Installing Ruby on Rails on Ubuntu and Windows XP at the same time under Parallels
Installing Rails on Ubuntu and Windows XP at the same time under Parallels

Now that I have my Ubuntu Linux and Windows XP virtual machines running in Parallels (see Street cred? No: Geek cred (Part 1 of 2)), it's time to set them up to run Ruby on Rails. Why? You know... because.

Again, I'm not going to go into excruciating detail, but instead reference the sites that helped me with this and the problems I faced. Luckily there were only a few.

Windows XP + Ruby on Rails == Easy

Here I pretty much followed the instructions on the main Ruby on Rails site. As much as the Rails community loooooooooves their Macs, getting Rails up and running on Windows is much, much easier and faster than any other OS. No ports, no compiling, no apt-get install voodoo. It's just double-click and next-next-next-next-next...

  • download and install using the ruby windows .exe installer. Make sure you select "enable gems" when asked!
  • download and install mysql
  • gem install rails -y
  • gem install mysql -y
  • gem install mongrel_cluster -y

Ubuntu Linux + Rails = Funkadillio

The guide to installing Ruby on Rails on Ubuntu Dapper Drake at Urban Puddle was a very good guide, but I still had troubles. The issues had the same theme: I needed development/compilation tools, which I had not installed as part of the Ubuntu install process. Here are the other things I needed to do:

Ruby Dev Library

I got the following error when trying to gem install mysql -y and gem install mongrel_cluster -y:

extconf.rb:1:in 'require': no such file to load - - mkmf (LoadError)
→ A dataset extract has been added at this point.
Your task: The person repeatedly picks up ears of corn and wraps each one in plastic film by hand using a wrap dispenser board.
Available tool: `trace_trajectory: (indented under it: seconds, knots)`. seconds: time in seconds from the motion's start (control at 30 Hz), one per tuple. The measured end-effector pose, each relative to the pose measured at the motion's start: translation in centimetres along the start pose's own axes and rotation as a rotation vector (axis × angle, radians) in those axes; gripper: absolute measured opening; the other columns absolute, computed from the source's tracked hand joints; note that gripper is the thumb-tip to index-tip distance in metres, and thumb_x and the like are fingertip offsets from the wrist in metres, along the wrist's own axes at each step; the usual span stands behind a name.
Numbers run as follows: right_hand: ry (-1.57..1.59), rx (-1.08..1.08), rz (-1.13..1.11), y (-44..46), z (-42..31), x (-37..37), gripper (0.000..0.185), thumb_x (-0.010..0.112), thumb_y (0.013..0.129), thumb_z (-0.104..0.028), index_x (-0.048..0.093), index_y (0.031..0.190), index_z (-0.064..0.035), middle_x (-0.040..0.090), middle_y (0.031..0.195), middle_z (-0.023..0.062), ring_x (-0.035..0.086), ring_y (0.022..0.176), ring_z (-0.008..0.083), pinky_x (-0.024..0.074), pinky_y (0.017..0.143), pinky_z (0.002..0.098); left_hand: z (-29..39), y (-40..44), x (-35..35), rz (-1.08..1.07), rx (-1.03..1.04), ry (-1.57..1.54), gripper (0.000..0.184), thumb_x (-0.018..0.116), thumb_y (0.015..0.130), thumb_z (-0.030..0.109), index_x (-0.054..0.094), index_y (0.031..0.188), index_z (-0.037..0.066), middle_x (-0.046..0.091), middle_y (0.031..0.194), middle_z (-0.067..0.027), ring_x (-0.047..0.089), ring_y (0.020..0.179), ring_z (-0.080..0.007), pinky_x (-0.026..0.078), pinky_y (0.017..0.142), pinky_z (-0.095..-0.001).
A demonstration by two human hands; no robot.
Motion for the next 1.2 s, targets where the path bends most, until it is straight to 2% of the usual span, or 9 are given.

Solution: install ruby1.8-dev:

sudo apt-get install ruby1.8-dev

make And gcc

The mysql and mongrel gems also complained about make and gcc not being found:

make
sh: make: command not found

and

make: gcc: Command not found

If you get this, install them both:

sudo apt-get install make
sudo apt-get install gcc

Mysql Client Dev Library

I ended up installing this, too, but I'm not sure if it actually fixed anything.

sudo apt-get install libmysqlclient12-dev

That's it so far. I'm planning on setting up the Ubuntu image as a Capistrano deploy target and treating it as a test server.